REQUIRED ACTION -
Filter the material below down to the lines with the word "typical" and give those lines.

DATA SEGMENT -

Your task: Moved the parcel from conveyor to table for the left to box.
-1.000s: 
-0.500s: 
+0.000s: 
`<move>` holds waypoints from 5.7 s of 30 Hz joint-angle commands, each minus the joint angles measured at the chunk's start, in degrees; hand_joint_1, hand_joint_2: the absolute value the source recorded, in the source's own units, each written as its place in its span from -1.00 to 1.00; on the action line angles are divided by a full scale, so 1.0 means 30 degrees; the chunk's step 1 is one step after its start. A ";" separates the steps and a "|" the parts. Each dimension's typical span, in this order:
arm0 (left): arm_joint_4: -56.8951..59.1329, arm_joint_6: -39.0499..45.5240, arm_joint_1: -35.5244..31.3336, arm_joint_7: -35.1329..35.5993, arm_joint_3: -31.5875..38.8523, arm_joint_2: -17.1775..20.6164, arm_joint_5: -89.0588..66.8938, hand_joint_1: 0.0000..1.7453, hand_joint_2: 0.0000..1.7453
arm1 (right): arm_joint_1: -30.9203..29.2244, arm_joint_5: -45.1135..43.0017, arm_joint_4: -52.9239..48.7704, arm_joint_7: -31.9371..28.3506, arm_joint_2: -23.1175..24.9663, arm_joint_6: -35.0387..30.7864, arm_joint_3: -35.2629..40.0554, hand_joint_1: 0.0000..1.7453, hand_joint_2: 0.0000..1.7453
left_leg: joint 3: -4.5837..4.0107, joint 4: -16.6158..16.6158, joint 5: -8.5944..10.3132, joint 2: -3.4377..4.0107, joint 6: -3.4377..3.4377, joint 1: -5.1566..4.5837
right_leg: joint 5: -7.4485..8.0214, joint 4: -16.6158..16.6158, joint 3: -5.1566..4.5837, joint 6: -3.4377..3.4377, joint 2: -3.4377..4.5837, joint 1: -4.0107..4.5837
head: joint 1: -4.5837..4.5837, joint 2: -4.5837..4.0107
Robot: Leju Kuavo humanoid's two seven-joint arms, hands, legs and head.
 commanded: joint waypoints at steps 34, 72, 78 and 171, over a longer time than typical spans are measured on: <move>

ANSWER FOR THE TASK -
`<move>` holds waypoints from 5.7 s of 30 Hz joint-angle commands, each minus the joint angles measured at the chunk's start, in degrees; hand_joint_1, hand_joint_2: the absolute value the source recorded, in the source's own units, each written as its place in its span from -1.00 to 1.00; on the action line angles are divided by a full scale, so 1.0 means 30 degrees; the chunk's step 1 is one step after its start. A ";" separates the steps and a "|" the parts. Each dimension's typical span, in this order:
 commanded: joint waypoints at steps 34, 72, 78 and 171, over a longer time than typical spans are measured on: <move>

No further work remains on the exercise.